What to do. Return the lines of the data below in which the string "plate" occurs.

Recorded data
***
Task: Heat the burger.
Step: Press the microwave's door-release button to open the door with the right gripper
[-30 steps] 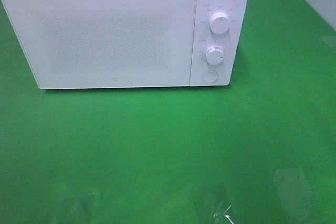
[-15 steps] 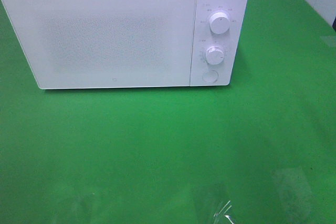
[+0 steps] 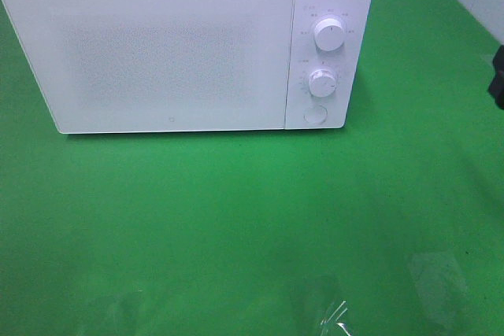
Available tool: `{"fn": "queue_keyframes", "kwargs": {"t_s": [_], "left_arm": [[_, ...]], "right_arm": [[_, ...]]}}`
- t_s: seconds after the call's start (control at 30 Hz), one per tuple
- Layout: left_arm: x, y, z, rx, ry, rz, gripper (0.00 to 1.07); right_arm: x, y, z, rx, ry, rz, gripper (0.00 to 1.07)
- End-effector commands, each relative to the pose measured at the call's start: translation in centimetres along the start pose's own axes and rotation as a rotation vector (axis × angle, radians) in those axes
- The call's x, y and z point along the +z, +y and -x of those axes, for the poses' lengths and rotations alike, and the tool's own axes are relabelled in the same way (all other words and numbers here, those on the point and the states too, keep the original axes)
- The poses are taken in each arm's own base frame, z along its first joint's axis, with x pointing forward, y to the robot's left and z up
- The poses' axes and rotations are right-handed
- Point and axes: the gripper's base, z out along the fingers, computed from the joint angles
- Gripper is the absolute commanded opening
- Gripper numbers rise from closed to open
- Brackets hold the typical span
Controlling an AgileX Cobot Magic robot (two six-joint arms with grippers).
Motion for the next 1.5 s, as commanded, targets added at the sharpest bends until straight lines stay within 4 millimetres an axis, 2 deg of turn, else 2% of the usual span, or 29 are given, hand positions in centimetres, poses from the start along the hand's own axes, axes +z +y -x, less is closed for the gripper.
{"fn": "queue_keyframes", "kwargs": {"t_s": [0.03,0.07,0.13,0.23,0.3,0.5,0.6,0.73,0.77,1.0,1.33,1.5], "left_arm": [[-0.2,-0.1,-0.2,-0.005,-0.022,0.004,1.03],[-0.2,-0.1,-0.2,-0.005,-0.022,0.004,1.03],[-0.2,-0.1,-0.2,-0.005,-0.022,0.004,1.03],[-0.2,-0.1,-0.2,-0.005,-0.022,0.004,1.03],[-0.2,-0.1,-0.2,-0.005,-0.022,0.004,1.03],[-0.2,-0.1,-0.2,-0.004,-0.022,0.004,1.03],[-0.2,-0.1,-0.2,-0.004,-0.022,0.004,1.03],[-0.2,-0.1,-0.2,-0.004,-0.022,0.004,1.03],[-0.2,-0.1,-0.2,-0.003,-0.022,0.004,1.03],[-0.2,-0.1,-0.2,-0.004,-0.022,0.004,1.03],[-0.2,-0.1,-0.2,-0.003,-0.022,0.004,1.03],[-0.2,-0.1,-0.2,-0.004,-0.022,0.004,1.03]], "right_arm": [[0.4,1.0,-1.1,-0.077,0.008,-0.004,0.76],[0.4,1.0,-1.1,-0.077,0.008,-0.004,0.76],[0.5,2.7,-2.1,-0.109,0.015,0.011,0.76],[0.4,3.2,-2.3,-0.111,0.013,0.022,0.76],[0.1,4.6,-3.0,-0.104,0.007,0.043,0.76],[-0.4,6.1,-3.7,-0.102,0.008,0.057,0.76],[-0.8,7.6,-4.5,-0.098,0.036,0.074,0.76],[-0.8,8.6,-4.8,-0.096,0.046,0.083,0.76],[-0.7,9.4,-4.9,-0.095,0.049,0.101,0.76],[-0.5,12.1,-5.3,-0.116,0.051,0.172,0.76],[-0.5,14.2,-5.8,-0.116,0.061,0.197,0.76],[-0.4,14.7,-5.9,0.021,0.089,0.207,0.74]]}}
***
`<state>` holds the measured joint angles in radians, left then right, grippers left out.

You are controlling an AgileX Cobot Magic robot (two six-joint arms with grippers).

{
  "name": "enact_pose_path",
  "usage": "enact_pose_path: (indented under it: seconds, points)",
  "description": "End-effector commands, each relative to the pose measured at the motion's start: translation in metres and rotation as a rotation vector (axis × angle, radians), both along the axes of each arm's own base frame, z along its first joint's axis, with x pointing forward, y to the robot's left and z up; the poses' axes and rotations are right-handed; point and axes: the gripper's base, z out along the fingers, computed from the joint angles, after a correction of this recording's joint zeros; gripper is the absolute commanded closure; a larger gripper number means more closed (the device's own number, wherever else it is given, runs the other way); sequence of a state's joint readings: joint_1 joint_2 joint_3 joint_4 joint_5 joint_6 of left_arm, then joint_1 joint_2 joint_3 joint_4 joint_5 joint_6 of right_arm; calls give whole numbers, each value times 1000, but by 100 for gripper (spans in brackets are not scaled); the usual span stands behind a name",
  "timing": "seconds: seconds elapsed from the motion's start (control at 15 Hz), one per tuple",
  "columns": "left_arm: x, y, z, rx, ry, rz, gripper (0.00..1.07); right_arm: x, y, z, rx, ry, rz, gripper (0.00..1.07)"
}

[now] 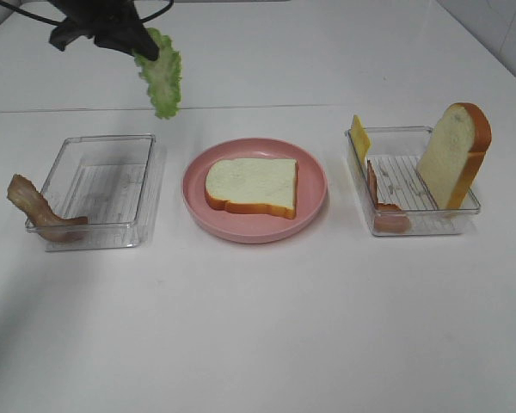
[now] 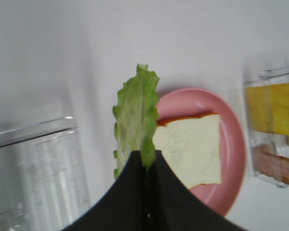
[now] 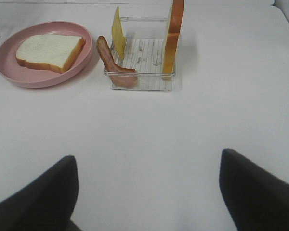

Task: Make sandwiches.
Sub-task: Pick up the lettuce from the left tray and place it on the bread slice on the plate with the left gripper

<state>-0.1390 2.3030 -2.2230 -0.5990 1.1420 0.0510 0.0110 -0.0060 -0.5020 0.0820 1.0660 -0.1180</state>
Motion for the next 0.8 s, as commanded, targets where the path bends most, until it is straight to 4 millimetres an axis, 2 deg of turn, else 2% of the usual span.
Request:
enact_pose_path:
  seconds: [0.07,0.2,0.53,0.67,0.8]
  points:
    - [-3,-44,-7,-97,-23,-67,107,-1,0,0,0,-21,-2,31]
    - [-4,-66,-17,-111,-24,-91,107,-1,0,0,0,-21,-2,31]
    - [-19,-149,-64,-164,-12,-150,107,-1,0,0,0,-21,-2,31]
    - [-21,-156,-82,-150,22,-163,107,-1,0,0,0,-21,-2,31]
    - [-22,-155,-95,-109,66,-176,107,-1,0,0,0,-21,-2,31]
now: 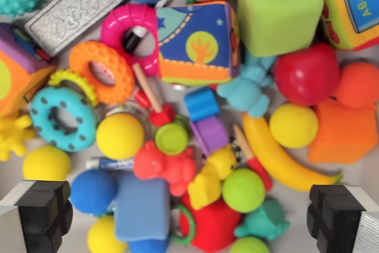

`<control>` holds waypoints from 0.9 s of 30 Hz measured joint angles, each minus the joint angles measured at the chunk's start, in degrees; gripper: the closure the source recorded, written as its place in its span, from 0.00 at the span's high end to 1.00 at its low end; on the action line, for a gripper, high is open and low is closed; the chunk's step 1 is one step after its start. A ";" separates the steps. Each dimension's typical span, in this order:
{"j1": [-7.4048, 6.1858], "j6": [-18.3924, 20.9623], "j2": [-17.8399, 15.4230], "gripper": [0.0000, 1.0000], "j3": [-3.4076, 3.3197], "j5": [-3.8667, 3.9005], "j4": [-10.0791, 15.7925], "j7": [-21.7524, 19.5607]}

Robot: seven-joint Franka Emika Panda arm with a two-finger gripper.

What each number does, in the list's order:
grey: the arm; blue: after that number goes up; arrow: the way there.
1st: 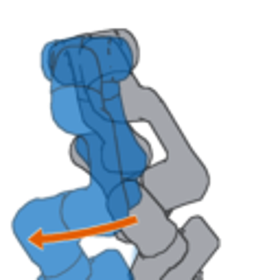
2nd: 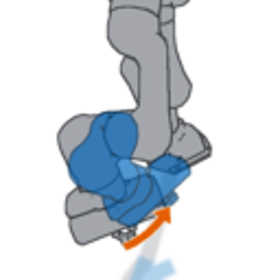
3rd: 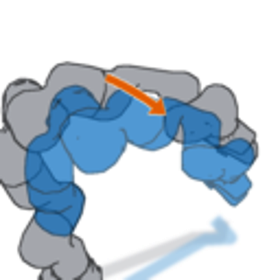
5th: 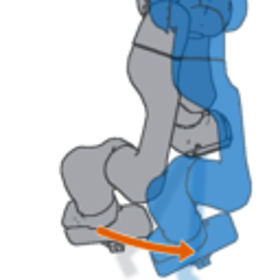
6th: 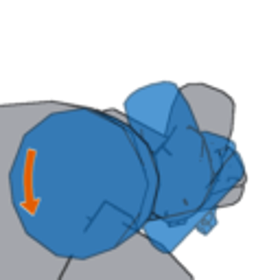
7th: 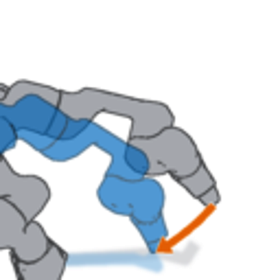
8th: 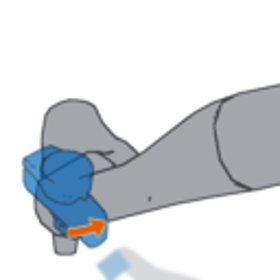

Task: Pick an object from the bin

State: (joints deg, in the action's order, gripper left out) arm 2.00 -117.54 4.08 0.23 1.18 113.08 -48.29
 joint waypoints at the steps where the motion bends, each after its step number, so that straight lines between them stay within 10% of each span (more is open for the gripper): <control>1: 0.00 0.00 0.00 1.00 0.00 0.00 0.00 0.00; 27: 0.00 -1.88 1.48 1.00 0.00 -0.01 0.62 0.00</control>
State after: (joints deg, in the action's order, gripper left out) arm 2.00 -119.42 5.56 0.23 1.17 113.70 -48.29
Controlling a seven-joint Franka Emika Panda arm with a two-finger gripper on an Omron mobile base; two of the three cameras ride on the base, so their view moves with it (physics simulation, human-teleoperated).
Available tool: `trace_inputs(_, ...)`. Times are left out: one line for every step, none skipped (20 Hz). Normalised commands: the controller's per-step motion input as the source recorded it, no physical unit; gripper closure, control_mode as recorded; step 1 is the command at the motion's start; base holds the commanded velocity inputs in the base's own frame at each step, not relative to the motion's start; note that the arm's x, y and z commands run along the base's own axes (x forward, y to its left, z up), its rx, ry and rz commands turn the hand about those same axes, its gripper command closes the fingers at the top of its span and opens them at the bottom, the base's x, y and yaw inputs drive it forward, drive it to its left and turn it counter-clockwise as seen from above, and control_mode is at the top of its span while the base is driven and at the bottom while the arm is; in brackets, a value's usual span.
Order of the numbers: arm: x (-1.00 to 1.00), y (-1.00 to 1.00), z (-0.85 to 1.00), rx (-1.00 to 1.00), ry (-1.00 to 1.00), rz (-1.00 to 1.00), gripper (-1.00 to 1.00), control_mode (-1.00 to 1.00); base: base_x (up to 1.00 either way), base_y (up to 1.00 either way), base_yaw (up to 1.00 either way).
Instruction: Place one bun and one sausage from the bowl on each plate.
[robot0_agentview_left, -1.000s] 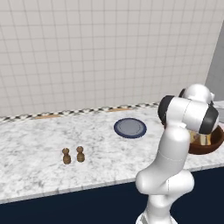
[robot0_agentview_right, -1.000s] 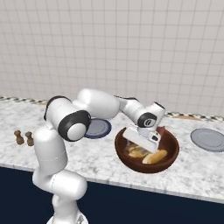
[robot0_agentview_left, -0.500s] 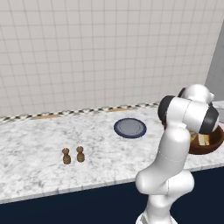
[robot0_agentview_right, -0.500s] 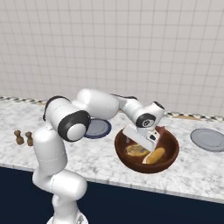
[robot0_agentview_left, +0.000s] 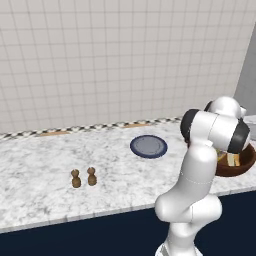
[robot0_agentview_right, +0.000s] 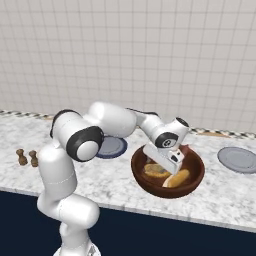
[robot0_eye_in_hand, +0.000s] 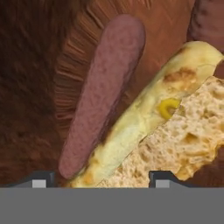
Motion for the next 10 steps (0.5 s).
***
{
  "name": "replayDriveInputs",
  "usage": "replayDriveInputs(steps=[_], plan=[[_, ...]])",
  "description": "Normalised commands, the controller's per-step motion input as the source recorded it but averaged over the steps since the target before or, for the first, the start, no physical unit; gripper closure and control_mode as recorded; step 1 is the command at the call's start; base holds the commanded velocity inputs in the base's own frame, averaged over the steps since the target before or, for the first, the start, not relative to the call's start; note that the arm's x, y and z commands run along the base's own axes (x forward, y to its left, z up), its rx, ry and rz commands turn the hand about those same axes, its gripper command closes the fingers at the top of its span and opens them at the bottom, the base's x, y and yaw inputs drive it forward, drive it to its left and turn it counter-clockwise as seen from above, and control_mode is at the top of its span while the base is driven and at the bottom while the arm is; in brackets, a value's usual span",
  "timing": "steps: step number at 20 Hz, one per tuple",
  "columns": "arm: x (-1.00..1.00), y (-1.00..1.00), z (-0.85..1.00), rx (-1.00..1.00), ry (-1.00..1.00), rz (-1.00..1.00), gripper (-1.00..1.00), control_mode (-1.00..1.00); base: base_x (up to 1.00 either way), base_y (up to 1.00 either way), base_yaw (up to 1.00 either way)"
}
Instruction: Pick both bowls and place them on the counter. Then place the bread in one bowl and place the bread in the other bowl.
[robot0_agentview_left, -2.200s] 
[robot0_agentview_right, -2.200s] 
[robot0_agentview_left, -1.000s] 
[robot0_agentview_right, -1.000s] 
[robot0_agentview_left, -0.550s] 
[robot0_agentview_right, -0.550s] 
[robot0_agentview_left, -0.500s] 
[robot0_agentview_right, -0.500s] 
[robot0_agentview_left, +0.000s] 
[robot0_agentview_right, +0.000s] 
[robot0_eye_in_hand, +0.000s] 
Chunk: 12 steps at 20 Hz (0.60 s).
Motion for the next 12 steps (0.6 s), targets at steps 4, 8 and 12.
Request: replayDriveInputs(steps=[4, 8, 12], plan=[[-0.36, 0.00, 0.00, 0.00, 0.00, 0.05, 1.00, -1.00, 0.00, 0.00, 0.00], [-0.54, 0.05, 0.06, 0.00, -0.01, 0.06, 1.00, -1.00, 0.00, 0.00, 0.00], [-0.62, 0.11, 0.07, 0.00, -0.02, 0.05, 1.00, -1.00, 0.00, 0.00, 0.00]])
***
Expected output.
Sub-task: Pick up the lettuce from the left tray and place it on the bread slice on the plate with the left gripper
Instruction: Place one bun and one sausage from the bowl on each plate.

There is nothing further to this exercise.